The kinetics of this process were studied by fluorescence spectroscopy at the different temperatures. At 2 °C the intrinsic fluorescence of the protein increased in the presence of lipid bilayers at a wavelength of 330 nm. The fluorescence intensity maximum shifted during folding from 354 nm in 8 M urea to 334 nm in presence of DOPC. This shift was more pronounced than the shift observed for the hydrophobic collapse in buffer without DOPC vesicles (fluorescence maximum at a wavelength of 343 nm), which indicates OmpA interaction with the lipid bilayer at this temperature.

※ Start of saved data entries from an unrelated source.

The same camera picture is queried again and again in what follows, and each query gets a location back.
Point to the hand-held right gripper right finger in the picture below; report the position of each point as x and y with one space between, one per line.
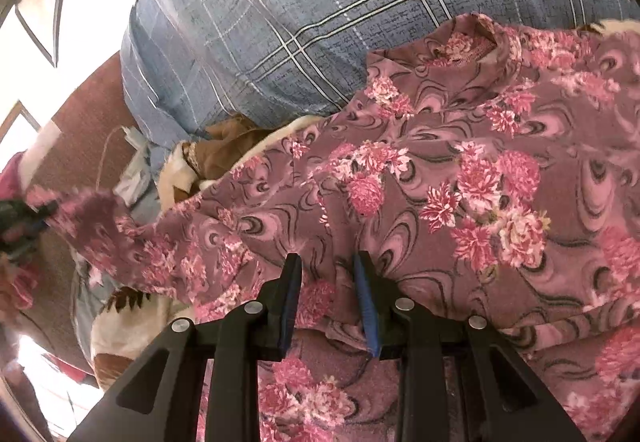
365 302

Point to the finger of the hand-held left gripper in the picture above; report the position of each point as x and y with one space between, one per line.
15 249
37 222

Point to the brown cloth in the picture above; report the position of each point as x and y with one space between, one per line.
235 146

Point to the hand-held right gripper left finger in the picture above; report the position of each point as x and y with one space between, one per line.
292 302

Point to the pink floral garment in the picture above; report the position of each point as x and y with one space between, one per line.
425 146

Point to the blue plaid pillow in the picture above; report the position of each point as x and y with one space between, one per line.
300 21

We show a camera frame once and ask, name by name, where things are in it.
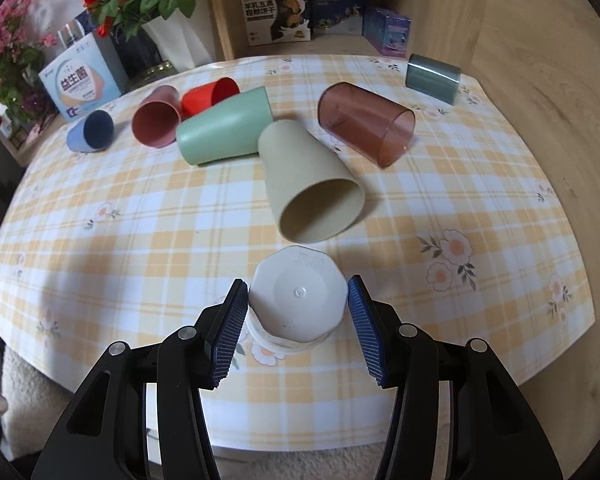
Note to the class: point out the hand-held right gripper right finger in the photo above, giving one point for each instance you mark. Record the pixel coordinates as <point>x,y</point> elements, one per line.
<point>364,330</point>

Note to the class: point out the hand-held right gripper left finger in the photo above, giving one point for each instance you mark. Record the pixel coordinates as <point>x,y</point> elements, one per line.
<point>228,332</point>

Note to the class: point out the white octagonal cup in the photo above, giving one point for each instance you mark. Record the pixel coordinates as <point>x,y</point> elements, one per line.
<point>296,305</point>

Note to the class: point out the beige cup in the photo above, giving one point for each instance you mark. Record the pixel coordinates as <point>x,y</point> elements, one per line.
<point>305,180</point>

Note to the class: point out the green cup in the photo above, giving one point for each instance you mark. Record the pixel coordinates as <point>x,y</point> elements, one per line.
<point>220,127</point>

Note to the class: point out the translucent brown cup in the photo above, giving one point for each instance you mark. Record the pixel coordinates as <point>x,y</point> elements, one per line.
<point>362,122</point>

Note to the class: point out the pink cup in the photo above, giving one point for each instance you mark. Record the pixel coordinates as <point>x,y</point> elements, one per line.
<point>155,120</point>

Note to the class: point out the red cup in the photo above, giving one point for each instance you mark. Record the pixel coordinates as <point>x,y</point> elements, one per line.
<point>207,96</point>

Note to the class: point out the blue cup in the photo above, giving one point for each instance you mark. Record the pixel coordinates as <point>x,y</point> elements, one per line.
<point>91,132</point>

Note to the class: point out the translucent grey-green cup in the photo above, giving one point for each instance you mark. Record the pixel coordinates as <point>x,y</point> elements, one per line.
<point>432,79</point>

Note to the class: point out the yellow plaid tablecloth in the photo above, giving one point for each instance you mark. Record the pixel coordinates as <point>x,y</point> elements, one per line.
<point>155,220</point>

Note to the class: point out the cream fluffy cushion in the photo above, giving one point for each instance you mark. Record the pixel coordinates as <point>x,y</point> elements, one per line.
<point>27,400</point>

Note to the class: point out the white and blue box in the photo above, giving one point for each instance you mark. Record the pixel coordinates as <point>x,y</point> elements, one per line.
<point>82,82</point>

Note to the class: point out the white flower vase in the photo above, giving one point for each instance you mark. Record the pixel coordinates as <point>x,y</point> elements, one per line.
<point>182,40</point>

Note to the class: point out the purple box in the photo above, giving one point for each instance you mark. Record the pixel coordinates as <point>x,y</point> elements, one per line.
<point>390,30</point>

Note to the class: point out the dark blue box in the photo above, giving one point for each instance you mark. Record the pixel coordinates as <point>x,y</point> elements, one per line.
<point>337,5</point>

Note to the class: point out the white and black snack box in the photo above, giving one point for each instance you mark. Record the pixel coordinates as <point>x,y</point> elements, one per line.
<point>275,7</point>

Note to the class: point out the pink flower plant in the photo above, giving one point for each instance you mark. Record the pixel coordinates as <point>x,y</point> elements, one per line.
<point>10,50</point>

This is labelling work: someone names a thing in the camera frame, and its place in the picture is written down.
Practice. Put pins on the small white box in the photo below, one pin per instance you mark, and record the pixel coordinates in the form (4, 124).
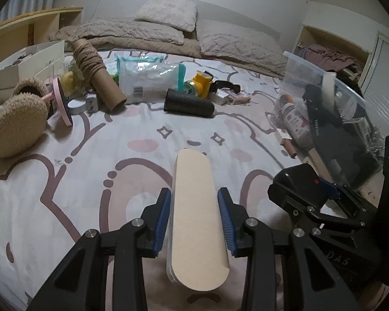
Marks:
(218, 98)

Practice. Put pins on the cream flat board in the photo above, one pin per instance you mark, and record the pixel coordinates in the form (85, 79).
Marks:
(329, 87)

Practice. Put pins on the large beige textured pillow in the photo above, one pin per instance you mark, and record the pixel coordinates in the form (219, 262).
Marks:
(236, 40)

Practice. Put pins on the white plastic barcode pack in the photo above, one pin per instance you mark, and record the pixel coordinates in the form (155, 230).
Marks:
(149, 77)

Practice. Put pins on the small brown cylinder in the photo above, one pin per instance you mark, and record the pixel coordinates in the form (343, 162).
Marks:
(290, 149)

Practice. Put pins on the white louvered closet door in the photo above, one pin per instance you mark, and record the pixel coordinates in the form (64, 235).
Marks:
(385, 71)

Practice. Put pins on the clear plastic container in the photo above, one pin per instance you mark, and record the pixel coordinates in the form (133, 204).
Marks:
(298, 71)

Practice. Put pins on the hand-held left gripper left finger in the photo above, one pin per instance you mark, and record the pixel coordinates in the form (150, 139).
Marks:
(162, 222)

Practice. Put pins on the small pink card box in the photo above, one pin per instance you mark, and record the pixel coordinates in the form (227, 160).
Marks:
(235, 100)
(244, 96)

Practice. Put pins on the silver sequined strip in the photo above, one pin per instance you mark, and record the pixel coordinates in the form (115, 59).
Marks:
(376, 141)

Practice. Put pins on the clear jar yellow contents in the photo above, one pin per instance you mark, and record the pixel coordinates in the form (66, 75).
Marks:
(72, 81)

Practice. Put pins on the open wooden closet niche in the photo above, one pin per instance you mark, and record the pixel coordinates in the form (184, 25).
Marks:
(330, 37)

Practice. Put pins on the small fluffy beige pillow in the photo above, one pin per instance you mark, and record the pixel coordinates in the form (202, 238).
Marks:
(167, 11)

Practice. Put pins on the white power adapter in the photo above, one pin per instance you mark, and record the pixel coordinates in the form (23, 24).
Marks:
(92, 103)

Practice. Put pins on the beige oblong board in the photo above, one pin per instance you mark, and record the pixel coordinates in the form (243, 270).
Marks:
(194, 217)

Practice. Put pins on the light wooden shelf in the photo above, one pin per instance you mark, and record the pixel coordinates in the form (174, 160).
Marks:
(6, 39)

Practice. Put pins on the white tape roll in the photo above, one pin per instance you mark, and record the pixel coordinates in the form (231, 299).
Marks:
(77, 106)

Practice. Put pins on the flat beige textured pillow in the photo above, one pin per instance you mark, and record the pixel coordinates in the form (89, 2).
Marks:
(123, 30)

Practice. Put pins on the white label bottle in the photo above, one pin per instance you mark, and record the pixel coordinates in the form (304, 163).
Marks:
(296, 123)

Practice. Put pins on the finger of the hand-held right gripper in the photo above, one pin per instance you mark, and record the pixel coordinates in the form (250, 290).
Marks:
(333, 191)
(298, 188)

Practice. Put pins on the cartoon printed bed sheet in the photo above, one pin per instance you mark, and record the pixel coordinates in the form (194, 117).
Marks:
(116, 155)

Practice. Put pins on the black foam roller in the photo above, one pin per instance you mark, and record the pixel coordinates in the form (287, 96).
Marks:
(188, 103)

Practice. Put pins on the mauve clothes pile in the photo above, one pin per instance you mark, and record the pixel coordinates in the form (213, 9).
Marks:
(327, 55)

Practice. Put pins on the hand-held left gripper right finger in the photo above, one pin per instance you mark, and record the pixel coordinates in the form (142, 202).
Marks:
(226, 225)

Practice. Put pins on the white cardboard box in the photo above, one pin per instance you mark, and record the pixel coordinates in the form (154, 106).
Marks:
(35, 64)

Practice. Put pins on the beige fluffy slipper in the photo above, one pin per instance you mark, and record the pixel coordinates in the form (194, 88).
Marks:
(16, 126)
(29, 86)

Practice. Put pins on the teal wet wipes pack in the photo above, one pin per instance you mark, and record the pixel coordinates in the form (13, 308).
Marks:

The time course of the fluorescence of OmpA for folding at 2 °C is shown in the figure below.

Fluorescence kinetics of OmpA refolding at 2 °C are best described by a double exponential time course. Since OmpA does not fully fold at 2 °C (see gel above) the fluorescence indicates that there must be two membrane bound states of OmpA that precede folding to the native state. One might argue that the first, fast step observed in the fluorescence kinetics represents the formation of hydrophobically collapsed OmpA. However, this collapse will occur much faster, on a millisecond rather than on a second or minute time scale, as an immediate result of urea dilution. That the fast step indeed represents a first absorption of OmpA to the lipid bilayer surface is immediately clear when the wavelength shifts of the fluorescence intensity maximum in presence and in absence of lipid membranes are compared as shown in the figure below.

In presence of lipid bilayers, fluorescence changes much more quickly to a wavelength of 340 nm for the fluorescence maximum within the first 20 s after initiation of folding. In absence of lipid bilayers the wavelength shift of the intensity maximum is from 354 nm in 8 M urea to ~348 nm in buffer within the first 20 s. The later phase of refolding in buffer leads to a misfolded/aggregated state of OmpA. In lipid bilayers, folding completes via two kinetically distinct membrane associated intermediates (see cartoon below).

Conclusion: It was found, that at least 3 folding intermediates exist before unfolded OmpA is completely refolded. (Kleinschmidt, J. H. & Tamm, L. K., 1996, Biochemistry 35, 12993-13000). This model was subsequently extended using a new method, Time Resolved Distance Determinations by Fluorescence Quenching (TDFQ).